An Open Letter to Christian Parents, by Pastor Borghardt at Higher Things

In addition to being Steadfast Lutherans in our own faith and holding our pastors up to the true doctrine, we need to be steadfast in our training of our children. I know my own experience was to attend church basically weekly as a kid, then fall away from what little faith I was able to obtain in my parent’s church. The wonder of my first child brought me back to church and then somehow 5 years later to the Lutheran faith (when I realized how shallow the church I was attending was), so something my parents did instilled the seed in me. But the statistics below are astoundingly bad. We all know we lose many of our teens for a while, but we need to do everything we can to help them grow in faith and instill the seed in them.

Thanks to Wild Boar in the Forest (love his new header image!) for this pointer to an open letter to Christian Parents by Pastor Borghardt. Well worth the read. And pondering. And acting on.

Also consider Higher Things for your teens to help them see the reality of our faith.



In the name of Jesus. Amen. Dear Parents, I know you love your children. I can see by the clothes they wear, the iPods and phones they have, and how much time you give to them. They go from school to band to football to soccer. You take them everywhere and give them everything they need. Sometimes it seems that you have given up your lives for them, doesn’t it?

Christ. He literally gave up his life for you, me, our children, for all. He died for our sins and was raised so that we would stand before God, forever forgiven. That is the Christian Faith into which you and your children were baptized.

Holy Baptism. You were baptized into the faith of Jesus.
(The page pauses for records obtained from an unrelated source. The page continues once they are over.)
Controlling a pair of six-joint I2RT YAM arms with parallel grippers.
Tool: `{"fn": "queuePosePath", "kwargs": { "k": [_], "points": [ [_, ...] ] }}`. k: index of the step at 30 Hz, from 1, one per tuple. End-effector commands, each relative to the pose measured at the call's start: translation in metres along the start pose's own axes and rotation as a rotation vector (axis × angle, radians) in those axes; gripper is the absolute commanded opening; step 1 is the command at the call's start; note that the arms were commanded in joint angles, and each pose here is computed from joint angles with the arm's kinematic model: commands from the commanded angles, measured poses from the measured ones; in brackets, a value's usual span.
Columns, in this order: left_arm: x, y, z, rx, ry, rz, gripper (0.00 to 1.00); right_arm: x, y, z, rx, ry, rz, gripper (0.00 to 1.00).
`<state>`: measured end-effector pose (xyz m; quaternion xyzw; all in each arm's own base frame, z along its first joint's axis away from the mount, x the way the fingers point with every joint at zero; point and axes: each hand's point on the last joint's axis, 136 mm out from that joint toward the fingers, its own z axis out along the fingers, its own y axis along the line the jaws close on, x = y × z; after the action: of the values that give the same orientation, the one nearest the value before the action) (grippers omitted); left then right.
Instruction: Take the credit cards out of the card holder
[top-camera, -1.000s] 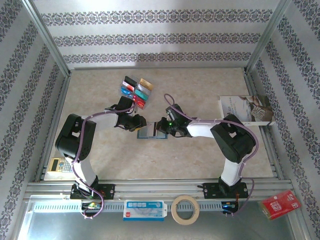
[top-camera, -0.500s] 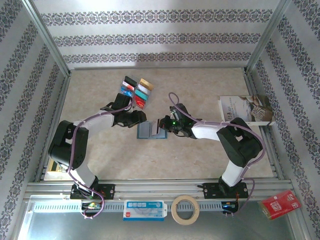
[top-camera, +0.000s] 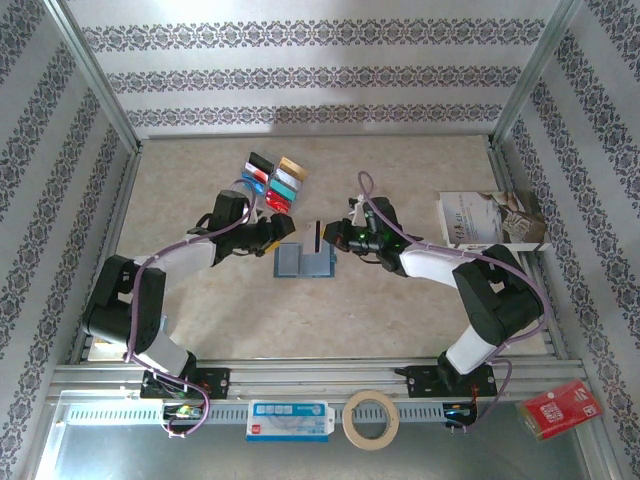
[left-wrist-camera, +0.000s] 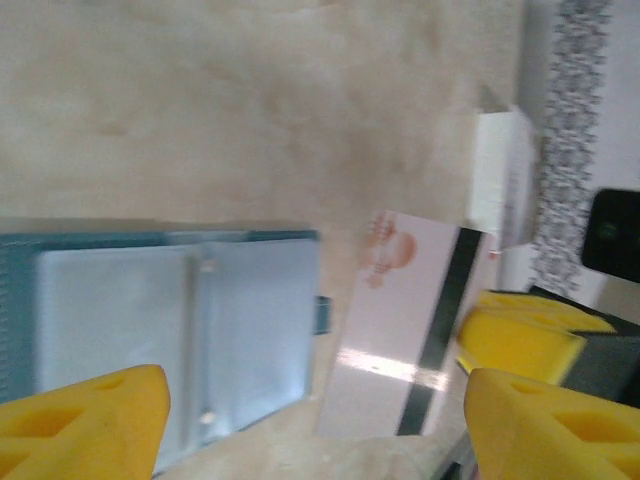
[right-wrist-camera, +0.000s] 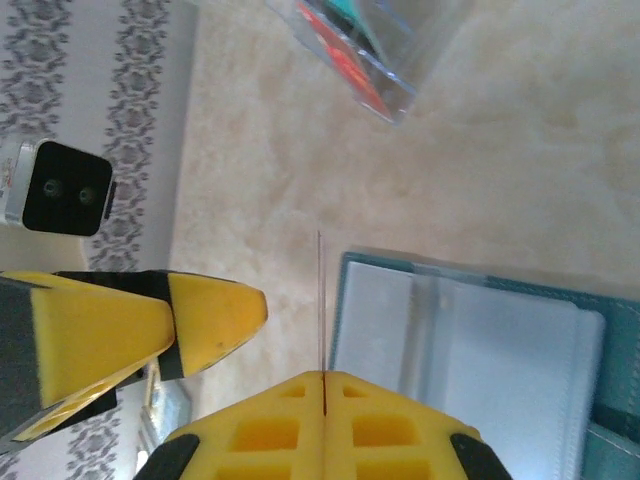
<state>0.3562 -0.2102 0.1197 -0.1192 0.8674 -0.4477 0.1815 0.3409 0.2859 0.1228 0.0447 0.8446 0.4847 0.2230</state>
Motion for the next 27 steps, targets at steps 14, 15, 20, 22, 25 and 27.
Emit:
{"fn": "queuePosePath", "kwargs": {
  "k": [14,15,20,22,25,27],
  "points": [
    [-0.008,-0.072,-0.018,0.283,0.017,0.063,0.53,-0.029,0.082,-0.018,-0.355,0.005,-0.024,0.00],
    [-0.008,-0.075,-0.020,0.298,0.015,0.066,0.50,-0.029,0.082,-0.017,-0.356,0.009,-0.016,0.00],
    [-0.012,-0.097,-0.030,0.388,-0.006,0.083,0.23,-0.033,0.087,-0.018,-0.387,0.001,-0.014,0.00],
    [-0.013,-0.100,-0.033,0.381,-0.011,0.095,0.15,-0.034,0.087,-0.019,-0.388,-0.005,-0.009,0.00],
    [-0.014,-0.102,-0.036,0.368,-0.025,0.098,0.05,-0.036,0.086,-0.019,-0.390,-0.013,-0.001,0.05],
    [-0.016,-0.104,-0.039,0.375,-0.040,0.095,0.00,-0.036,0.086,-0.019,-0.388,-0.013,0.012,0.18]
  ]
}}
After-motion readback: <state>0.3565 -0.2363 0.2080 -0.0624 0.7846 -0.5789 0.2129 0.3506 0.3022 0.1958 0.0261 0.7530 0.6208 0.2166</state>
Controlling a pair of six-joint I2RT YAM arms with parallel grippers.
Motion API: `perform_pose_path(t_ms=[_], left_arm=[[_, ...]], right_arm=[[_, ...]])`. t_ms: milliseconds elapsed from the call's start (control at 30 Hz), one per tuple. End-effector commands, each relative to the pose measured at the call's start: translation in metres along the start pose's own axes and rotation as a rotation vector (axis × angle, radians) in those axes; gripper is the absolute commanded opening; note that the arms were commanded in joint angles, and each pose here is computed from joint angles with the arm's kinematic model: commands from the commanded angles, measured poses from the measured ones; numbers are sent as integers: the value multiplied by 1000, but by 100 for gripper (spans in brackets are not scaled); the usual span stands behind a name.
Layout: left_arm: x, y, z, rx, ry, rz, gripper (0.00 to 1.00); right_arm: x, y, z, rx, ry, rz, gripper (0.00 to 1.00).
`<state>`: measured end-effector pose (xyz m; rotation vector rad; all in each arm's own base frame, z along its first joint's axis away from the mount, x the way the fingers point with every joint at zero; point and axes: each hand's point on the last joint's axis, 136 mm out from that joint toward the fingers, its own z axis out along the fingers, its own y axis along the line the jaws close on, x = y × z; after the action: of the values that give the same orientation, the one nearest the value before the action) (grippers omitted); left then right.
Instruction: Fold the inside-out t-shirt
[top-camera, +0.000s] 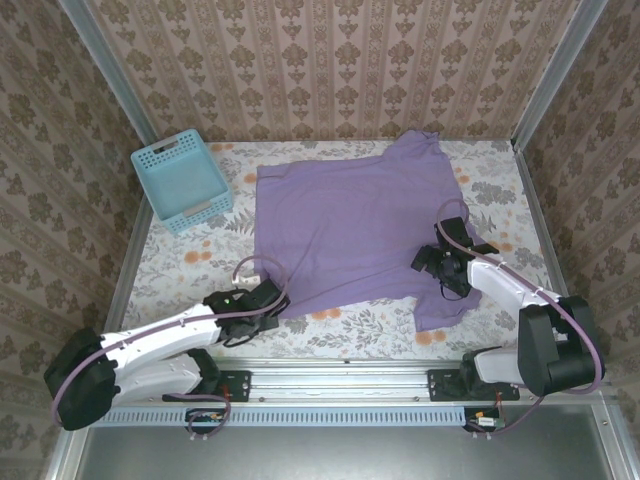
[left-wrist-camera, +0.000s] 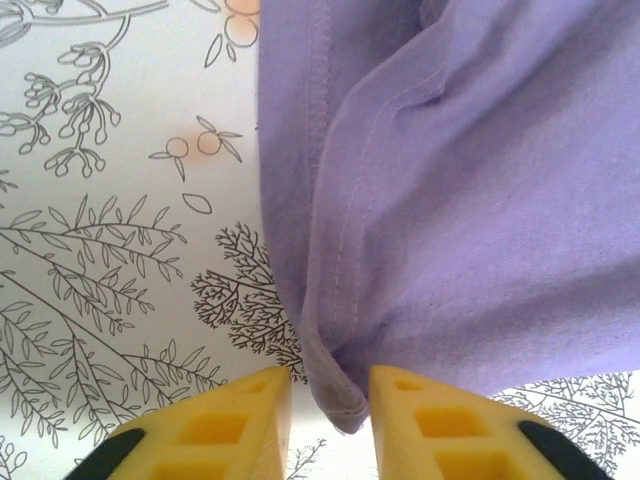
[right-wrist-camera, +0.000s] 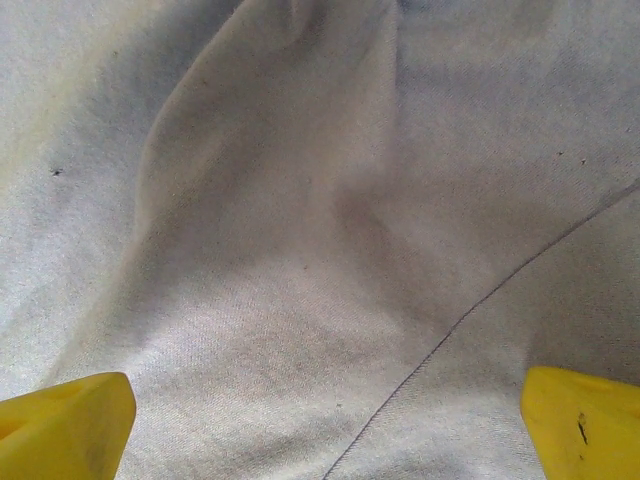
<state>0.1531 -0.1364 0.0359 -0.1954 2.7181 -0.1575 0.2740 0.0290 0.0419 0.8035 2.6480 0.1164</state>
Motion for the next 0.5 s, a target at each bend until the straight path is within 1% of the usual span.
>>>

Your whole life was washed, made clean, and forgiven by the Blood of Christ. Your children too.

Yet studies show that these days more young people are falling out of the faith than ever before. Only fifty percent of adults who attended church weekly as a child still attend church weekly as an adult. Only thirty-five percent of adults are currently attending church weekly who attended church two to three times a month as children.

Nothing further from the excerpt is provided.